Word for word, please restate the lines from the beginning of the data through the line in which "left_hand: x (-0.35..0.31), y" appears.
Segment Start: DATA EXTRACT
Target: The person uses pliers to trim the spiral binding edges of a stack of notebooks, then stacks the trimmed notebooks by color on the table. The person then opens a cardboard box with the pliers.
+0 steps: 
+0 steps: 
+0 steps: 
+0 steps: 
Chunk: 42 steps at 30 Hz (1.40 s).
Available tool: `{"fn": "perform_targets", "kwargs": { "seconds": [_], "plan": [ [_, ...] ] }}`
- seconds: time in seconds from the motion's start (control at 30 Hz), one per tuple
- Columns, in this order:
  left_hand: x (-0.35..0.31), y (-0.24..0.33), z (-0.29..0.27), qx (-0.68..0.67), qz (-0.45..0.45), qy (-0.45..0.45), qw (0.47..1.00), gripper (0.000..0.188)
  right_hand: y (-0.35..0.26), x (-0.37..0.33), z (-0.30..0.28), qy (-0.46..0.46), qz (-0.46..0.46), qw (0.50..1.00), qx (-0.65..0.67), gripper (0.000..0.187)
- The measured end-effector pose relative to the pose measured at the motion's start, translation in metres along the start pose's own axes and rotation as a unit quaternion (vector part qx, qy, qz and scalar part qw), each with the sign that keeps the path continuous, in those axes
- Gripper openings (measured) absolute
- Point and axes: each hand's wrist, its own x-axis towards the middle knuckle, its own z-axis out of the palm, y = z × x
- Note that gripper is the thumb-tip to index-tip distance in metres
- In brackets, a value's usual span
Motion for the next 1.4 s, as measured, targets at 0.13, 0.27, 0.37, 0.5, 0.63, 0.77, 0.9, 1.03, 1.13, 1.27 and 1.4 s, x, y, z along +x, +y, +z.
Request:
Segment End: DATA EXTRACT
» **SOLUTION TO THE PROBLEM**:
Target: The person uses pliers to trim the spiral binding edges of a stack of notebooks, then stacks the trimmed notebooks by color on the table. The person then opens a cardboard box with the pliers.
+0 steps: 
+0 steps: 
+0 steps: 
+0 steps: 
Chunk: 42 steps at 30 Hz (1.40 s).
Available tool: `{"fn": "perform_targets", "kwargs": { "seconds": [_], "plan": [ [_, ...] ] }}`
- seconds: time in seconds from the motion's start (control at 30 Hz), one per tuple
- Columns, in this order:
  left_hand: x (-0.35..0.31), y (-0.24..0.33), z (-0.29..0.27), qx (-0.68..0.67), qz (-0.45..0.45), qy (-0.45..0.45), qw (0.47..1.00), gripper (0.000..0.188)

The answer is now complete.